## [Requirement]
The expected output is exactly the lines below, starting at the line with "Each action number" and ending at the line with "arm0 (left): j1", both included; no other line belongs in it.
.....
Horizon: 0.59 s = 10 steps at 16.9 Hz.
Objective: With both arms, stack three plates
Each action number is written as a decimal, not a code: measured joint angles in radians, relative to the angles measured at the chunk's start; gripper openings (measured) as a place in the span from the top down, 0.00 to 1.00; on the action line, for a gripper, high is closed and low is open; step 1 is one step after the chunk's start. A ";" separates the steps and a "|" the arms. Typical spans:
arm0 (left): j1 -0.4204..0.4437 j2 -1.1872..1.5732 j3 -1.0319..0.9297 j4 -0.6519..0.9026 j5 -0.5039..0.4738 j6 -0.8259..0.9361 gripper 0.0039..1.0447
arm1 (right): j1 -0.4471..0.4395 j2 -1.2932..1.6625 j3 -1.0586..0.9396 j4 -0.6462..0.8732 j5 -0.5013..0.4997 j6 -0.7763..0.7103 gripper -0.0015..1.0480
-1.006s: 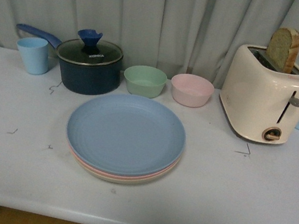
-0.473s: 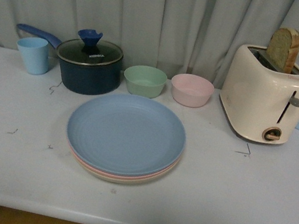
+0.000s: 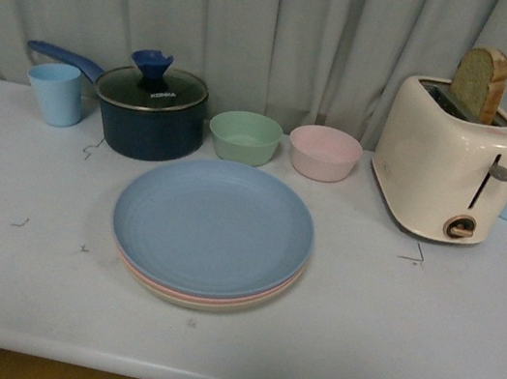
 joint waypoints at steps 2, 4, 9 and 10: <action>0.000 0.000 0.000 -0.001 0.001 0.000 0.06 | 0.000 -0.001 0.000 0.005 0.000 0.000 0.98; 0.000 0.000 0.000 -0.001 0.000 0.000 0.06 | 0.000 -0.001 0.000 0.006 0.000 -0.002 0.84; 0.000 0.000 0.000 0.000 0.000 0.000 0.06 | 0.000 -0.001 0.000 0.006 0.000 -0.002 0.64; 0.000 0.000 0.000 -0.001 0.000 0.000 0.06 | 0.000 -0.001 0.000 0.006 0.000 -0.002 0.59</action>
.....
## [Result]
Each action number is written as a decimal, not a code: measured joint angles in radians, relative to the angles measured at the chunk's start; gripper openings (measured) as a place in the span from the top down, 0.00 to 1.00; on the action line, for a gripper, high is closed and low is open; step 1 is one step after the chunk's start. A ";" separates the steps and a "|" the arms. Typical spans:
arm0 (left): j1 -0.4204..0.4437 j2 -1.1872..1.5732 j3 -1.0319..0.9297 j4 -0.6519..0.9026 j5 -0.5039..0.4738 j6 -0.8259..0.9361 gripper 0.0039..1.0447

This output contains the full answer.